幅5cmのラインの上で、歩いたり跳ねたりポーズを取ったりなどの技を行うスポーツ「スラックライン」。最近はテレビなどで目にする機会も増えてきました。2009年の日本上陸後間もない頃からスラックラインを始め、プロライダーとして活躍してきた岡田亜佑美さんにお話を聞きました。
偶然参加した体験会が出会い たった3人で公園で練習
スラックラインとの出会いは、小学4年生のときでした。近くの道の駅で体験会があったのですが、それが目的で行ったわけではなく、通りすがりに見つけて、参加はまったくの偶然。しかも、自分から「やりたい」と言ったわけではなく、「やってみなよ」と同行の伯母に勧められて、半ば嫌々参加したんです。体験の感想は、「難しそうだったけど、思ったよりもできたな」。その体験会で講師をしていたのが、私の1歳年上の女の子のお母さんで、「上手だから、一緒にやらない?」と声をかけられました。
それまでスポーツ経験は一切なく、「バスケがやってみたいかも」と見学は行ったけど、「そこまでじゃないかな」と結局入会には至らず。
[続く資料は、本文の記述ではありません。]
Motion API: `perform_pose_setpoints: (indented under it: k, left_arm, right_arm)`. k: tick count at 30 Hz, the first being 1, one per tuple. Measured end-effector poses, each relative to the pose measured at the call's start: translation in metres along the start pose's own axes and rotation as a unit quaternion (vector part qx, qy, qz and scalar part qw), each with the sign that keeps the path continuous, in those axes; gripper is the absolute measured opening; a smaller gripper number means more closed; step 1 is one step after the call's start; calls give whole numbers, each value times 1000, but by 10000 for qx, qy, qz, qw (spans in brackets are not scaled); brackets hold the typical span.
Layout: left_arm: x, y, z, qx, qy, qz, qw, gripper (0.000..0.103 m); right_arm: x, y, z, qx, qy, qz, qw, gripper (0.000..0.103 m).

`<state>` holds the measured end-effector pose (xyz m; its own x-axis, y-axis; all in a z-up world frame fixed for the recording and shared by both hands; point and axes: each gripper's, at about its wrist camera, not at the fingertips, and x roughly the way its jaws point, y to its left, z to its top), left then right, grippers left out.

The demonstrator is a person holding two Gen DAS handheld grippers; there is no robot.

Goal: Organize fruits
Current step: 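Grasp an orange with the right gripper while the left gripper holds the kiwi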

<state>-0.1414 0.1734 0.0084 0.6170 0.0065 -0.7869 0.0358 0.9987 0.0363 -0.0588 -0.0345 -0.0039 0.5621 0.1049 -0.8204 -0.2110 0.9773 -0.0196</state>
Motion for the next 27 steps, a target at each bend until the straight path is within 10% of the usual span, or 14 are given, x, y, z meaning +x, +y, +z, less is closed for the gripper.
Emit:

でも、スラックラインに誘われて、「楽しそうだからやってみたい、連れていって」と初めて自分から母に頼んだんです。
当時は、スラックラインが日本に入ってきて、まだ2年ほど。今でこそ全国にスクールや体験会が広がったり、テレビで取り上げられる機会も増えてきていますが、その頃は競技人口も少なく、スラックラインを知っている人はわずか。スクールもなく、講師とその娘さん、私の3人で、公園にラインを張って練習していましたね。
男子の見たことのない技に 「自分もやりたい!」
スラックラインを始めて半年後、初めての大きな大会に出ました。当時はまだ、ジュニアクラスの女子は私たち2人だけ。でも、男子にはもっと上手な子たちがいて、飛んだり回ったり、見たこともないような技を決めていたんです。「こんなすごいことができるんだ、自分たちもできるようになりたい!」そこから心に火がつきました。土日は朝から晩まで1日中練習、中学生になっても部活には入らず、スラックライン一筋。
中学1年生でプロライダーのオファーをもらったときは、ずっとプロを目標にしていたので、うれしかったですね。高校生になると、「スラックラインを教えてみては」と声をかけてもらい、自分のスクールを開くことになりました。
結婚、出産を経た今は、練習場所の確保が課題ですが、また大会に出たいと思っています。
興味を持ったことは とにかくやってみよう
もともとは引っ込み思案な性格で、新しいことに自分からチャレンジするタイプではなかったんです。人見知りで、いつも母の後ろにくっついているような。
でも、スラックラインを始めてから変わりましたね。イベントでは、全国各地やドイツやアメリカなど海外へ行くこともあり、そんなとき親は「行っておいで」と一人で行かせてくれました。高校生とはいえ、親も心配だったはずですが、送り出してくれたことに感謝しています。おかげで、いろんな年代の人と関わってコミュニケーションを取る経験を積み、積極性が育まれたと思います。
息子は今2歳。本人がやりたいなら、ぜひスラックラインを教えたいと思います。今のところ、簡易的なラックにはすごく乗りたがるので興味はあるようです(笑)。
スラックラインは、1歳でも、歩ければ始められるスポーツ。「体幹が鍛えられる」と、サッカーやスキージャンプなどの練習にも取り入れられているそうですし、大人からでも、運動神経には関係なく楽しめますよ。
特に子どもたちには、「興味を持ったことは、とにかくやってみる」ことを勧めたいですね。私も体験会に偶然出会って、スラックラインの道に進みました。ぜひ好きなものを見つけてくださいね。